前所属東北区水産研究所 八戸支所 浮魚資源研究室

 水研を離れて、早や4ヶ月が経ちました。
 昭和29年東北区水産研究所八戸支所へ入所以来、水研の先輩、同僚はもとより多くの方々のご指導、ご鞭撻をいただき職務を全うすることができましたことを深く感謝いたします。
 顧みますと、入所以来10年間は以東底魚資源調査研究に、昭和38年からは浮魚資源も研究対象とすることになり、とりわけイカ類の調査研究に従事してまいりました。また、昭和55〜57年には「さけ・ます別枠研究」にも参画しました。

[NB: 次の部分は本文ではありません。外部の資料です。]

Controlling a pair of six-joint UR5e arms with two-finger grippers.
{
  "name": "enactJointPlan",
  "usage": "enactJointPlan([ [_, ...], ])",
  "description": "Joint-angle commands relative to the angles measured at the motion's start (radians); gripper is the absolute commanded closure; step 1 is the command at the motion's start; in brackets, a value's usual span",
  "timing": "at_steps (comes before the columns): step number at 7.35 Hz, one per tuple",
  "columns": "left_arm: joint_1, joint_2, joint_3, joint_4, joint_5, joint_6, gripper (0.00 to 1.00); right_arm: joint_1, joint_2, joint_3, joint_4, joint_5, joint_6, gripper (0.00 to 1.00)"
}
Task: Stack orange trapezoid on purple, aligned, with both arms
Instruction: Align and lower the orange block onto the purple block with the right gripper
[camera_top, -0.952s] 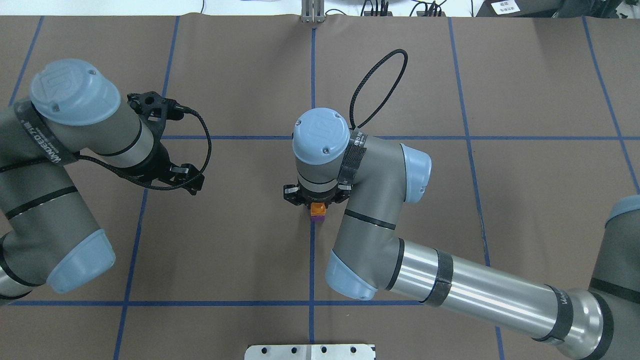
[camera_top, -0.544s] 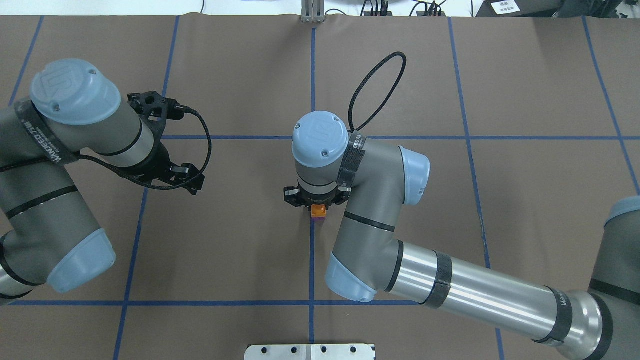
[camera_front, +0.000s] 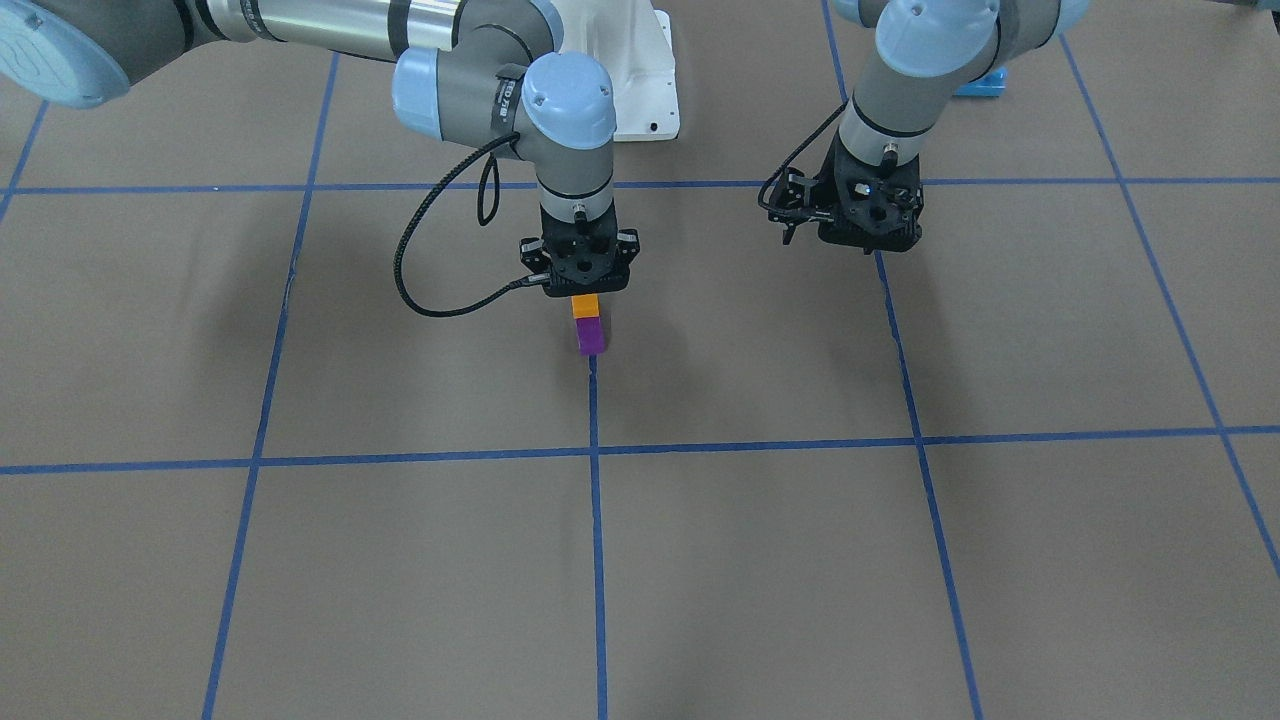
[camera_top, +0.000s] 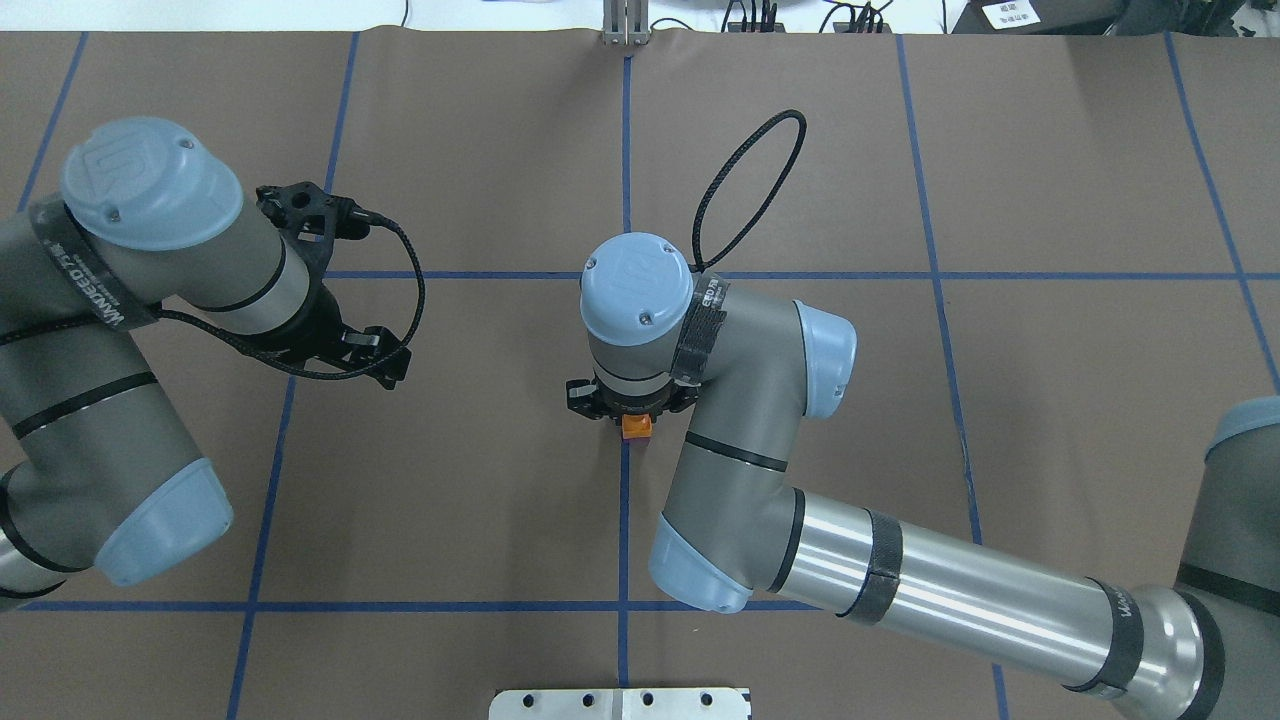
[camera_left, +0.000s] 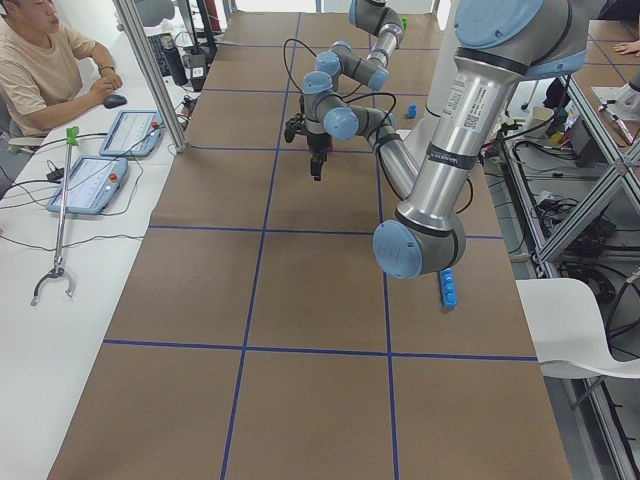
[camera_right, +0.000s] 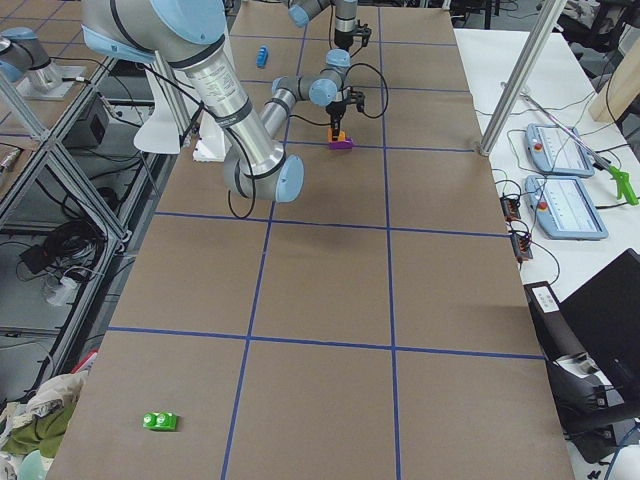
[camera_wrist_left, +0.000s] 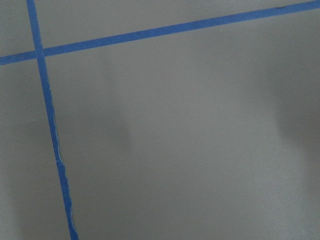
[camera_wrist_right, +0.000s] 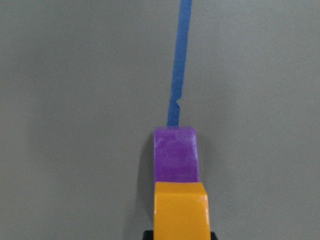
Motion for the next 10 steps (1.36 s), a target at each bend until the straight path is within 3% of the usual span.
enactJointPlan([
  [1,0.000,-0.002,0.000,0.000,0.000,-0.003,0.00,0.001,0.000,-0.005,0.017,-0.001,-0.003,1.00],
  [4,0.000,-0.004,-0.002,0.003,0.000,-0.005,0.00,0.001,-0.002,-0.009,0.021,-0.001,-0.021,1.00],
  [5,0.000,-0.006,-0.002,0.003,0.000,-0.005,0.00,0.001,0.000,-0.009,0.021,-0.002,-0.020,0.78],
  [6,0.000,-0.006,-0.002,0.003,0.000,-0.006,0.00,0.004,0.004,-0.003,0.023,-0.007,-0.020,0.01],
  [9,-0.001,-0.009,-0.003,0.005,0.000,-0.006,0.00,0.022,0.004,0.032,0.018,0.009,-0.021,0.00],
  [10,-0.012,0.004,-0.024,0.009,0.000,0.008,0.00,0.047,-0.011,0.102,-0.012,0.025,-0.021,0.00],
])
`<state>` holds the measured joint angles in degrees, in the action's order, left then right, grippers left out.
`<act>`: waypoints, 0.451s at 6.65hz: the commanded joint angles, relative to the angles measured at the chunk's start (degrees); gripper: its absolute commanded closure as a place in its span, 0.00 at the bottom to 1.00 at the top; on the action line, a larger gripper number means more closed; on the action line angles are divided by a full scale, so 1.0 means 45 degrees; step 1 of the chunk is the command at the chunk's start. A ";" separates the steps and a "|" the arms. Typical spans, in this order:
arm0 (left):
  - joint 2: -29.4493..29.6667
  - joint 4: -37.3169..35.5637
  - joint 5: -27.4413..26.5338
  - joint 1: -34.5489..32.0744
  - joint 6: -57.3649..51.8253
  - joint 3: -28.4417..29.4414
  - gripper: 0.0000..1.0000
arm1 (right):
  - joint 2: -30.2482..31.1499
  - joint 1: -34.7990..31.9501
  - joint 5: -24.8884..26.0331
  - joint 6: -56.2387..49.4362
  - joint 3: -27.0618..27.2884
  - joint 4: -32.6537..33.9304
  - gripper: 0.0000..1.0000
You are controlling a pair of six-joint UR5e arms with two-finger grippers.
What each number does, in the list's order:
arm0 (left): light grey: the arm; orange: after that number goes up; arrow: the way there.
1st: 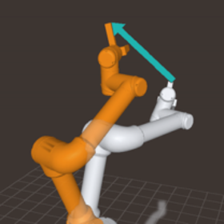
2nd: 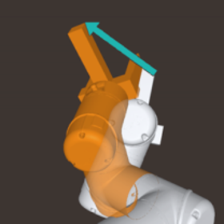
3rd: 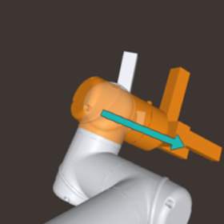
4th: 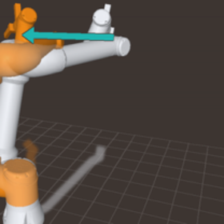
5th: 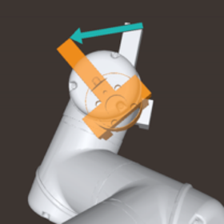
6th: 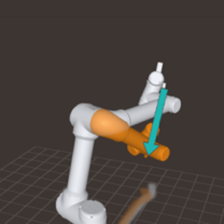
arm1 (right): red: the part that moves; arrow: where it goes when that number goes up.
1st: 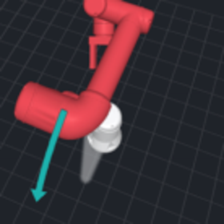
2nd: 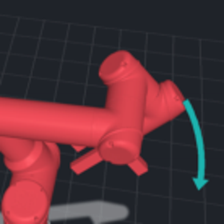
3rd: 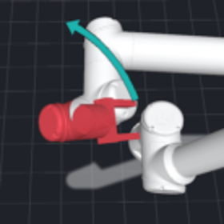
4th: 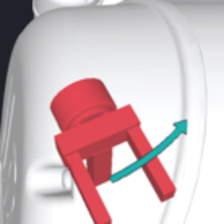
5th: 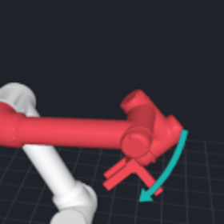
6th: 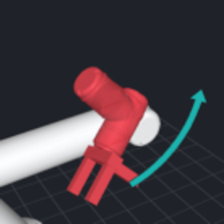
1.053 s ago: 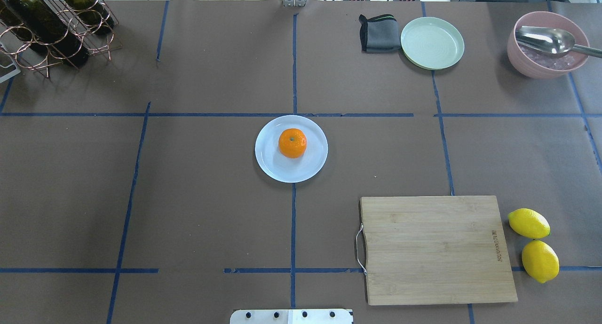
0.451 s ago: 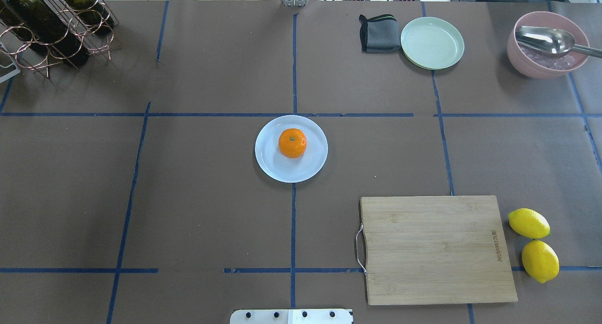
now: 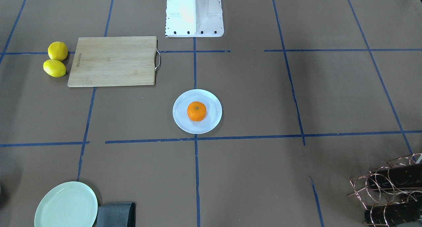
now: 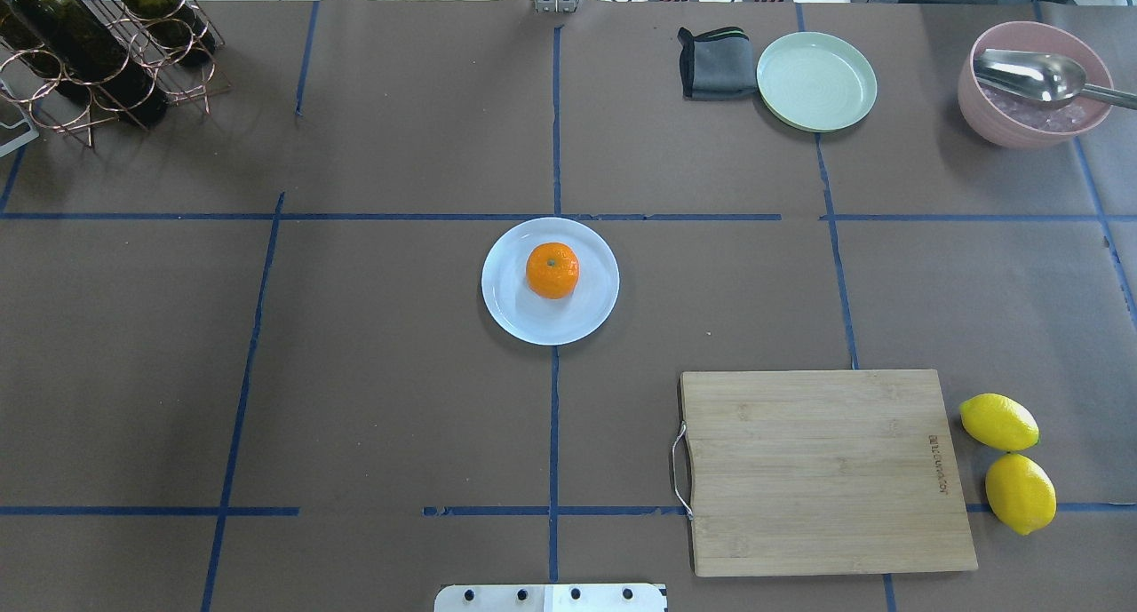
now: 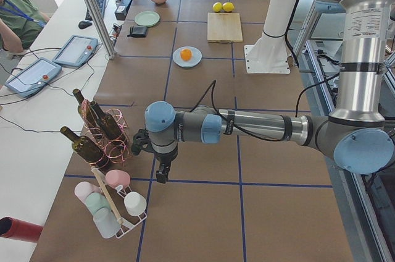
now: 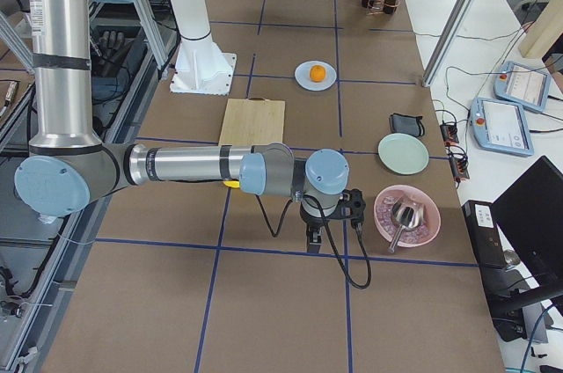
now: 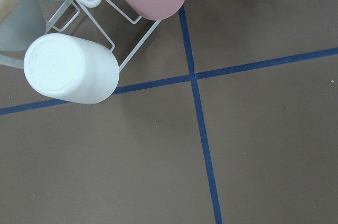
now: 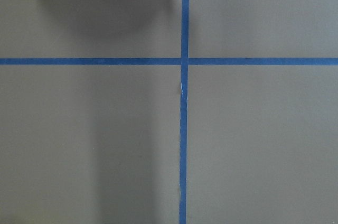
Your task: Pick orange to plate
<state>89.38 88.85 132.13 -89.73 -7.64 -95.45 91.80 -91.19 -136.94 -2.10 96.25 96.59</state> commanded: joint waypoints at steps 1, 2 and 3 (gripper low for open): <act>0.0000 0.0002 0.0013 0.0000 -0.0002 0.0000 0.00 | -0.0029 -0.0027 0.0002 0.0037 0.0036 0.0000 0.00; 0.0000 0.0002 -0.0007 0.0000 -0.0002 0.0000 0.00 | -0.0009 -0.0027 0.0002 0.0056 0.0017 0.0000 0.00; 0.0019 0.0002 -0.0007 0.0000 -0.0002 0.0000 0.00 | -0.0009 -0.0027 0.0002 0.0056 -0.0003 0.0000 0.00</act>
<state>89.41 88.86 132.13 -89.74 -7.65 -95.45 91.74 -91.30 -136.93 -1.89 96.33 96.59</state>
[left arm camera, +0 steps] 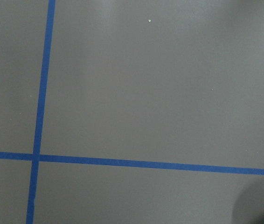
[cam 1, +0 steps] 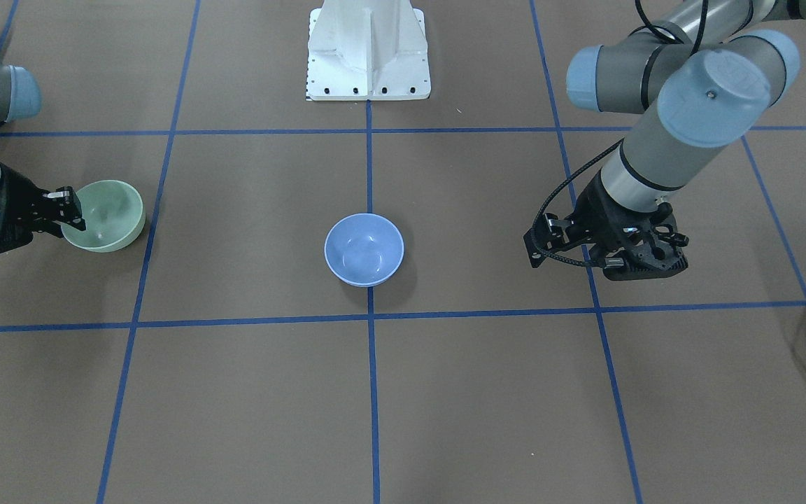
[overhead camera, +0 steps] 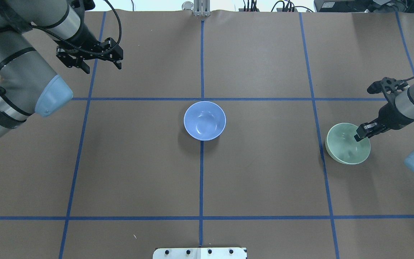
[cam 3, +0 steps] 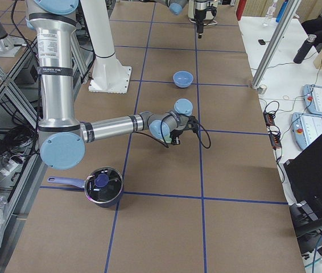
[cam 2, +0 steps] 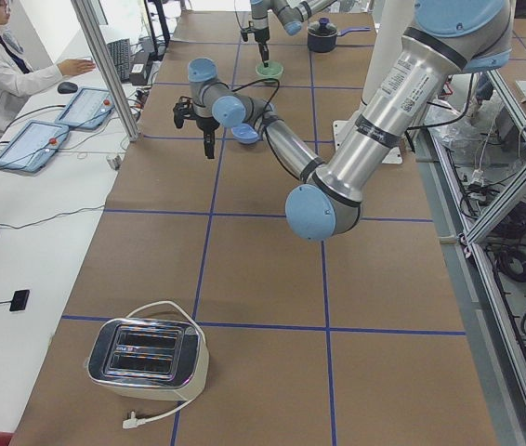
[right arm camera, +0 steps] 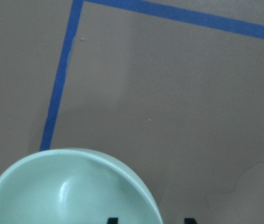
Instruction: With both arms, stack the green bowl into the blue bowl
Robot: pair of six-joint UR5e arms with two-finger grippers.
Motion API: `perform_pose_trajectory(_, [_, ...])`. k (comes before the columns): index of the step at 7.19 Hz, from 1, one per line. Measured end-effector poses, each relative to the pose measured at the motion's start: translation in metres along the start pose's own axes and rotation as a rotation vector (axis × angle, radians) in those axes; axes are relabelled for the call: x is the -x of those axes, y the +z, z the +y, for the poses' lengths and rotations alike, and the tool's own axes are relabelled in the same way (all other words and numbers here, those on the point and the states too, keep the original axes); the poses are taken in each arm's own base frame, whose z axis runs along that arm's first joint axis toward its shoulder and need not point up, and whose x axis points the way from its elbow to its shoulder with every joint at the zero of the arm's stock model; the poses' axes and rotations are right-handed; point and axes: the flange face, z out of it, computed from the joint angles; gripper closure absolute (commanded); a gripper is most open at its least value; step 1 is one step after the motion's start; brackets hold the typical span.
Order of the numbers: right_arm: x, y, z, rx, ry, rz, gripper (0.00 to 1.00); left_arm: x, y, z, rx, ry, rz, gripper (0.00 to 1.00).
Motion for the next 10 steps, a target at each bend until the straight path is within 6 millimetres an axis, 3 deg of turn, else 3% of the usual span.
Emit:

 底魚調査での思い出は、かけだしのころ委託調査船によって、襟裳周辺海域を調査したときの、夕闇せまる襟裳岬の山々の稜線がくっきりと見られ、それは印象的でした。今は希にしか見られなくなったメヌケ、キチジ、マツカワガレイ等多くの魚が漁獲されました。
 研究対象がかわって、長い間浮魚資源研究室に在籍していた関係から、東北海域へ季節毎に来遊するマサバ、マイワシ、スルメイカ等の分布状況や、その資源変動に接する貴重な体験も得ました。資源の変動機構の研究は今後も重要なテーマとして続くと思われます。
 昭和38年からは、漁海況予報事業が開始され、当時八戸支所第2研究室(現浮魚資源研究室)としても主要な業務になりました。漁況を予報するという性格上、漁業からの情報と、水揚現場からの情報が不可欠でありましたので、情報入手のため幾度となく現場へ足を運びました。お蔭で現場の人達との接点ができたことも貴重な体験でした。漁海況予報会議は暫くの間、東北ブロックの各県水試のお世話で持ち回りでしたので各地の違った気分での会議も楽しみの一つでした。予報会議を通じて、関係水研、水試、漁業情報サービスセンター等の方々との情報交換もでき、ご交誼をいただきました。また、その間漁業資源評価システム高度化調査では、北海道教育庁若竹丸及び北鳳丸に再三乗船し、流し網を用いた調査も計画通りできましたことを、教育庁と乗組員諸氏に感謝したいと思います。
 近年漁獲量の減少により、水産業界も厳しい状況ですが、水産研究所によせる期待は低下するとは思われません。東北海区は日本有数の生産性の高い海域でありますので、地域水研の役割も重要だと思います。
 今後の研究の発展と皆様のご健勝を祈念して退官のご挨拶といたします。